Another archival post from May 2014, this time accompanied with a photograph of Usain Bolt.

3) Mon 16 Mar

This interactive video map represents the first new 100% piece of Richard III content we’ve seen. Whilst the BBC claim this page is best viewed on their desktop site, I found the 8-part video perfectly usable on a mobile device. What I did find disconcerting was the lack of audio, it’s more a slideshow than video to be honest and it would have benefited from someone narrating the on-screen text.

4) Tue 17 Mar

Our third previously published news story (April 2014), this time about Sherlock actor Martin Freeman playing Shakespeare’s doomed king Richard III in the West End.

5) Wed 18 Mar

A second WhatsApp photograph asks us to reconsider our thinking on Richard III’s hair and eye colour.

6) Thu 19 Mar

Did you know Richard III has some deadly connections with both solar and lunar eclipses? #topical

7) Fri 20 Mar

Things start to lighten up, a fun little CBBC video and an emoji opinion poll:

Was the king: SMILING FACE WITH HALO or IMP?

8) Sat 21 Mar

Before King Richard III’s remains are reinterred during a ceremony next Thursday, we’re treated to 6 facts for the remaining 6 days. And finally, the emoji poll results are revealed:

For most of you KRIII was: SMILING FACE WITH HALOCROWNGB FLAG

Gallery

Conclusion

With the reburial still left it may be a little premature to make any firm conclusions, but based on what we’ve been sent so far I’m pretty impressed. Despite a shaky start, I genuinely find it quite exciting to get a WhatsApp alert direct from the BBC. Their now daily Richard III messages are a perfect appetiser before engaging with extended Richard III BBC News website content.

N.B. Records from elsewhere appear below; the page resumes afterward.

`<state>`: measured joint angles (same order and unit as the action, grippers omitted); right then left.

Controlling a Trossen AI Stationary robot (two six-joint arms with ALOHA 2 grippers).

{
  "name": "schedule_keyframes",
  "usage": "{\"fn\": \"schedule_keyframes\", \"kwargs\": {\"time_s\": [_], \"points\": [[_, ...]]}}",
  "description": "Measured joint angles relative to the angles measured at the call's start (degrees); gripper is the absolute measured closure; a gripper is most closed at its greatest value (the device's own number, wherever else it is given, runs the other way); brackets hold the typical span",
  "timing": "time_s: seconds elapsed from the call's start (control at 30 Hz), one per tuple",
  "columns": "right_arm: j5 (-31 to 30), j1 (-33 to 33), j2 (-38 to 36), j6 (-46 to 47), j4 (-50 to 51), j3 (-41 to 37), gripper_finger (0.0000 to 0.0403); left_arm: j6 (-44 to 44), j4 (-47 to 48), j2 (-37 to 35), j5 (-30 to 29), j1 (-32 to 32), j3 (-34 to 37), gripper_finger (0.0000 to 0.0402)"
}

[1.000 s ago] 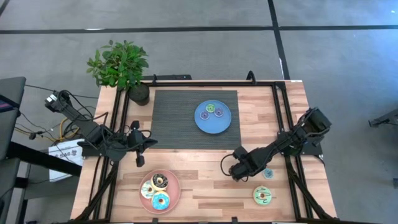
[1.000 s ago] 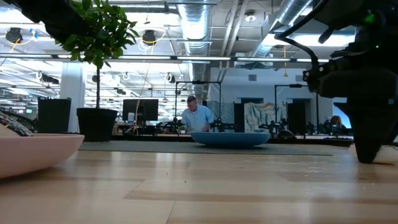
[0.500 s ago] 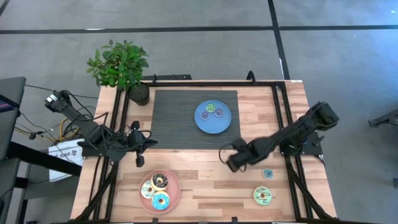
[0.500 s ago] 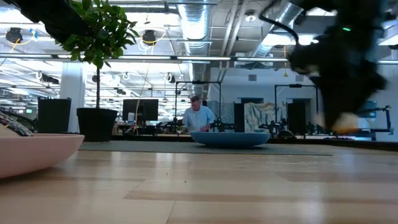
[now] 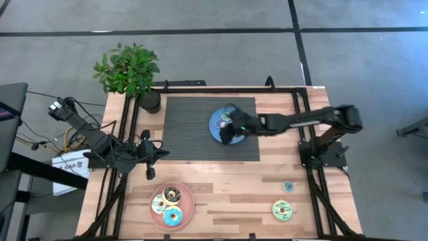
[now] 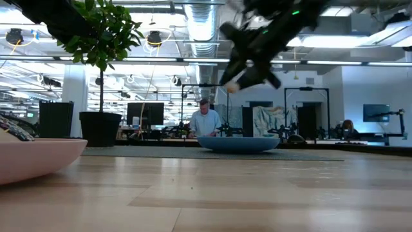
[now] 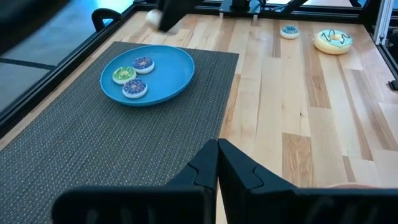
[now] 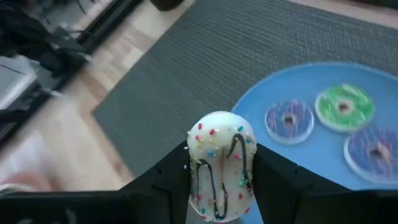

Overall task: Pick & Place donuts
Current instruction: Put the small white donut on the blue plate

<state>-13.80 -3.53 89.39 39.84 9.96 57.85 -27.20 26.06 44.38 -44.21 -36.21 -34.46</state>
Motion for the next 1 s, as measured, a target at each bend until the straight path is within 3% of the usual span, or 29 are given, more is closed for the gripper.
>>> {"fn": "schedule_keyframes", "kwargs": {"time_s": [0.23, 0.33, 0.6, 0.83, 1.0], "points": [[1.3, -3.5, 16.0, -4.3, 27.3, 18.7, 0.0275, 0.0, 0.4, 0.0, 0.0, 0.0, 0.0, 0.0400], [2.7, -4.5, 21.5, -4.4, 33.2, 24.4, 0.0271, 0.0, 0.6, 0.0, 0.0, 0.0, 0.0, 0.0400], [5.3, -6.0, 27.7, -4.4, 34.1, 27.2, 0.0220, -0.2, 0.6, 0.0, 0.3, 0.0, 0.0, 0.0400], [4.8, -7.1, 27.8, -4.4, 34.4, 27.1, 0.0147, -0.5, 0.3, 0.0, 0.4, 0.0, 0.0, 0.0400], [4.9, -7.5, 27.6, -5.9, 34.7, 27.1, 0.0126, -0.4, 0.1, 0.0, 0.4, 0.0, 0.0, 0.0400]]}}
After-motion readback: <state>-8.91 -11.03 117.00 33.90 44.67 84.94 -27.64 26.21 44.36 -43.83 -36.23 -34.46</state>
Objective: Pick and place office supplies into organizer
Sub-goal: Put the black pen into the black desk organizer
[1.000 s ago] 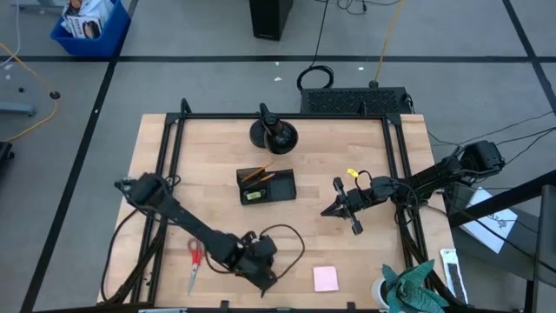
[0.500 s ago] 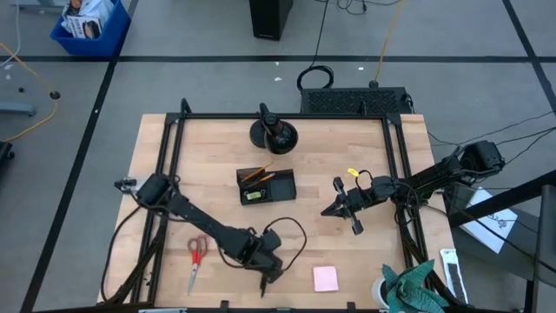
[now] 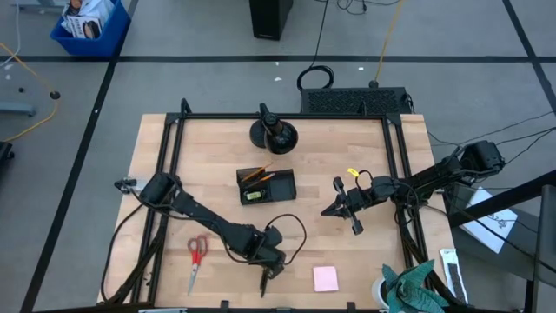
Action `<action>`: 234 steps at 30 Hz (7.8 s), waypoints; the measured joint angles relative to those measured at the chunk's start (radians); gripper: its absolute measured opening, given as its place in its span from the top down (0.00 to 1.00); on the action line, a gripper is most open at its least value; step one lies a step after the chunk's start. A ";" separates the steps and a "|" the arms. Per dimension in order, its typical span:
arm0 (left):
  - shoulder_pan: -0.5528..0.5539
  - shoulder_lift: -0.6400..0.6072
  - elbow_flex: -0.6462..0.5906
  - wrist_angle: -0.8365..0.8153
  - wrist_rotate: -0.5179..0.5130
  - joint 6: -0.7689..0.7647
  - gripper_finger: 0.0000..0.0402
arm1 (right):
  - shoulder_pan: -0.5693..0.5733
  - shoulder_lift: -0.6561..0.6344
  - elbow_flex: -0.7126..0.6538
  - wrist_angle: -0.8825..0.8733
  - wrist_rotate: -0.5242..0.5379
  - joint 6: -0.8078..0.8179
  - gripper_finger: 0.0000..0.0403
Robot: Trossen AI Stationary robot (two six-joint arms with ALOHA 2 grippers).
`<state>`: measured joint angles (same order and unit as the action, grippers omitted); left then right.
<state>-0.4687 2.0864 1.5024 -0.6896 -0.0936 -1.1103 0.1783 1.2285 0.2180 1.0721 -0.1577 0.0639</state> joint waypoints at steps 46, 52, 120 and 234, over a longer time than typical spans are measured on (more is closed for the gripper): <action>-0.038 0.034 -0.123 0.136 -0.186 0.612 0.97 | 0.000 0.000 0.000 -0.015 0.000 0.003 1.00; -0.016 -0.031 -0.135 0.166 -0.342 0.722 0.94 | 0.000 0.000 0.000 -0.015 0.000 0.003 1.00; 0.630 -0.591 -0.938 1.458 0.142 1.204 0.96 | 0.000 0.000 0.000 0.000 0.001 0.029 1.00; 0.245 -0.777 -0.554 0.186 -0.494 0.847 0.74 | 0.017 0.000 0.000 0.024 0.003 0.029 0.99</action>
<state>-0.2235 1.3096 0.9479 -0.5037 -0.5881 -0.2632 0.1950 1.2289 0.2176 1.0962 -0.1546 0.0925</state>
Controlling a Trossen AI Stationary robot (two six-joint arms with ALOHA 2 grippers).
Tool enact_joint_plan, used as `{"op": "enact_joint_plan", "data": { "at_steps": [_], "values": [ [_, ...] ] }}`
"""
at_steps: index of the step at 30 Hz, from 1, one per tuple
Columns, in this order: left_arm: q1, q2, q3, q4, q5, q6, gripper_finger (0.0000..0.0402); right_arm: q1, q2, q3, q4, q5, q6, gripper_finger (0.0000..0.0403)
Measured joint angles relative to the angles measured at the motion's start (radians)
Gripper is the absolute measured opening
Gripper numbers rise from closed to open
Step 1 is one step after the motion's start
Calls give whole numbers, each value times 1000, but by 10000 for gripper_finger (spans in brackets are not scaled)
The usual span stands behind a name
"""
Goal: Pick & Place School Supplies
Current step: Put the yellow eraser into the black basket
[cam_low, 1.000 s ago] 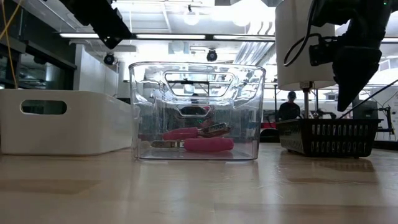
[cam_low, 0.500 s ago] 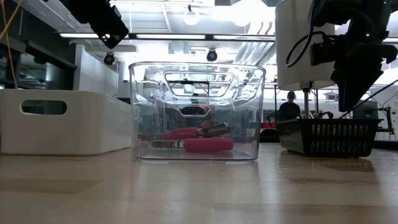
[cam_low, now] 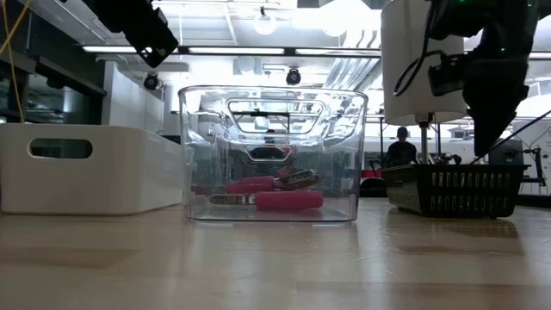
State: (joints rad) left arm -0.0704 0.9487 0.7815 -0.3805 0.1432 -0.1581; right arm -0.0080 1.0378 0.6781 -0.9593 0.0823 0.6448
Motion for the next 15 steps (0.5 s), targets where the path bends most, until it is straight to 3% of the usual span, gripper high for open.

With the sole exception of the emoji poll, communication for me was strictly one-way. This may be down to my lack of experience with WhatsApp, had I asked a question or commented on one their posts they may well have been answered.

As with Facebook and Twitter before it, it’s only a matter of time before other major content providers adopt WhatsApp as a serious educational delivery platform. I would love to hear about the success of their Richard III WhatsApp alert service when it concludes, in particular how many subscribers they garnered and what level of resourcing was required internally.